Publié par louis le 22 février 2006 à 11:44

Oui, le Premier Amendement empêche le protagoniste le plus puissant (l'État) d'intervenir de manière coercitive dans le débat. Je pense aussi que c'est une bonne chose. Mais l'Amérique n'a pas eu d'Holocauste (c'est un cas vraiment spécial, tout de même, et qu'il est fort malvenu de comparer directement avec la «souffrance» des Musulmans devant des caricatures de leur prophète, sacré nom d'un chien). Sinon, elle aurait peut-être aussi au moins discuté d'un article tentant de prévenir sa répétition.

Mais même le Premier Amendement ne protège pas de la subversion islamiste. Le problème n'est pas ici la liberté d'opinion, mais la subversion à caractère religieux. L'Islam, de par sa nature même, cherche le pouvoir et ses lois sont inacceptables en démocratie. Mais il faut une étude sérieuse pour s'en rendre compte. Ici, les religions sont censées appartenir à la sphère privée et n'ont guère d'incidence sur la scène politique.

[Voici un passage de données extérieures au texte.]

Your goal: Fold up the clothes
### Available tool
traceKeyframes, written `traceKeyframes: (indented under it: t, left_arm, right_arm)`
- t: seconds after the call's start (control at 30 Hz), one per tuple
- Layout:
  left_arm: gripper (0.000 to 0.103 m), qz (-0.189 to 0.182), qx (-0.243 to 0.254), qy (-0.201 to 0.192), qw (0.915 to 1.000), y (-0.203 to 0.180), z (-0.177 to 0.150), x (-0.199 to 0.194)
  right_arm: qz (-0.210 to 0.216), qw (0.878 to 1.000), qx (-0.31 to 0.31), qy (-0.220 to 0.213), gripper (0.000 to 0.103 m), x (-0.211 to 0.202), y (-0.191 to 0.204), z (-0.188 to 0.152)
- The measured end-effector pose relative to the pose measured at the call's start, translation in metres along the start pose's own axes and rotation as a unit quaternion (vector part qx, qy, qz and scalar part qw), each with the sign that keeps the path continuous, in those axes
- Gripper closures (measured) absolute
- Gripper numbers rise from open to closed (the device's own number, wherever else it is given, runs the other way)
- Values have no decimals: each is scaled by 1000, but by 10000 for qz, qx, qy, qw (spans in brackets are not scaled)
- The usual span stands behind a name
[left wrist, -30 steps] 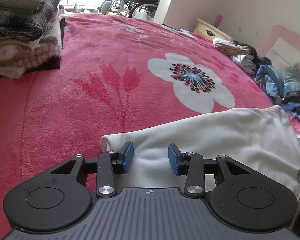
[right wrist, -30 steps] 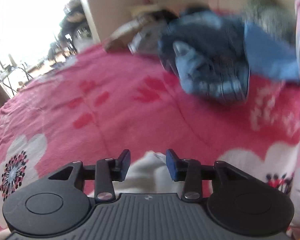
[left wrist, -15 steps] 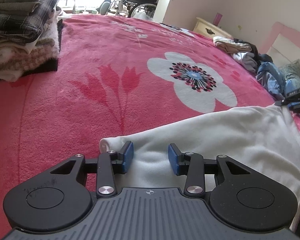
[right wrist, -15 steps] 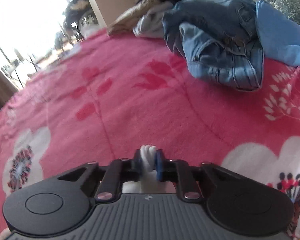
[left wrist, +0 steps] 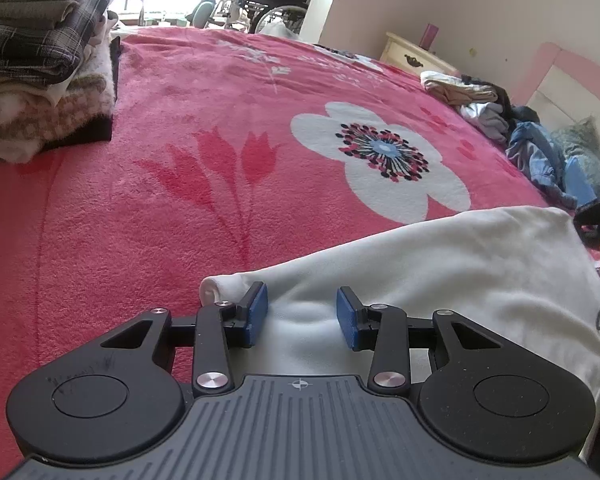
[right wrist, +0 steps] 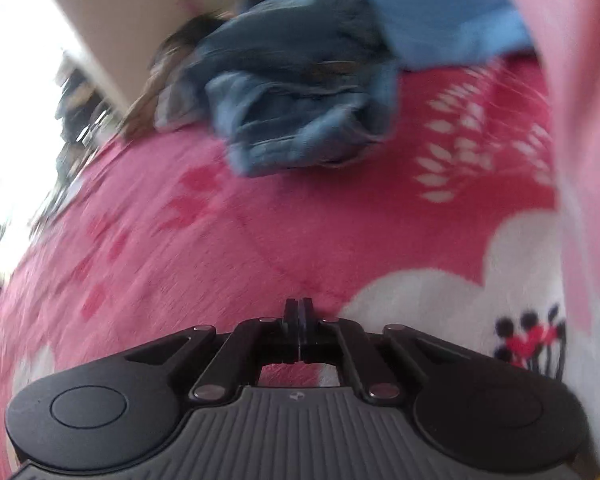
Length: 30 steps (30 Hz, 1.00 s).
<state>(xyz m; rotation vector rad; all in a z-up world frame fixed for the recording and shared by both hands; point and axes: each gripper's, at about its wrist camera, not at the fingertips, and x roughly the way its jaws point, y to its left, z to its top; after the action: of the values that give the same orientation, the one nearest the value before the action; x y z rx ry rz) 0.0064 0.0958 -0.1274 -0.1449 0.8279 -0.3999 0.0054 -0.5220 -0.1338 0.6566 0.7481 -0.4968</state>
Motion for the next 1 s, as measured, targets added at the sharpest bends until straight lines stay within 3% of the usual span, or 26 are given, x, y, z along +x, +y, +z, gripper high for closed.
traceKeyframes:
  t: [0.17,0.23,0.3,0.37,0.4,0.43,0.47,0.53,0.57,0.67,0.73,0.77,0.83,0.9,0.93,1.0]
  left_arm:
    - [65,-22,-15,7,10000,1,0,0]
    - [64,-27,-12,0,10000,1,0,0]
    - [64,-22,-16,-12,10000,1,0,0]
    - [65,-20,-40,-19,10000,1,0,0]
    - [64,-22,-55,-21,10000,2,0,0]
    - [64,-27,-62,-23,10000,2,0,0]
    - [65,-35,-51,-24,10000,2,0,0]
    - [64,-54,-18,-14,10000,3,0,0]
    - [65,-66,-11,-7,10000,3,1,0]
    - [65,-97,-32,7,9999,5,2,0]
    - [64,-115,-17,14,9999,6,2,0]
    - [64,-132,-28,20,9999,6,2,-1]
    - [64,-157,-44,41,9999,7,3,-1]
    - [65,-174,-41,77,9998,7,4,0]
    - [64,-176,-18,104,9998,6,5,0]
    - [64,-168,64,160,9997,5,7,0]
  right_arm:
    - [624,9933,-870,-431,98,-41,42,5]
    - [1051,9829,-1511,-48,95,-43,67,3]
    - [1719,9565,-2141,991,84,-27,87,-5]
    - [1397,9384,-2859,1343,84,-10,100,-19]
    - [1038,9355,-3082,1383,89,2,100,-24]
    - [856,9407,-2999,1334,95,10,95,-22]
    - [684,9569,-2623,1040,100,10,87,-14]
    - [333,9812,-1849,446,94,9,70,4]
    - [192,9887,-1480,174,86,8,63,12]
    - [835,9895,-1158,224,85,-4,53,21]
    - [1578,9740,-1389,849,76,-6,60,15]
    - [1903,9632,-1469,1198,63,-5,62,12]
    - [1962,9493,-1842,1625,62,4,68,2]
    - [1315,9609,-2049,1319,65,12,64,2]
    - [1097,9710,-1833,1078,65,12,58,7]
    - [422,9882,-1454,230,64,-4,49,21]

Mais dans l'Islam, il n'y a pas de séparation, et il y a une logique conquérante extrêmement puissante et insidieuse. Dès qu'une communauté se forme, et que les gens prient, selon l'Islam, ils sont en Islam. Dès qu'une telle communauté atteint une majorité quelconque (dans un certain territoire), elle a l'obligation d'instaurer l'Islam, ou plutôt, comme on le décrit de l'intérieur, de rendre le monde à l'Islam, qui est la religion «naturelle», originelle de toute l'humanité. Dès lors, il y a des frictions, des conflits (de basse intensité) incessants, qui débouchent sur des situations invivables. Et sur rien d'autre.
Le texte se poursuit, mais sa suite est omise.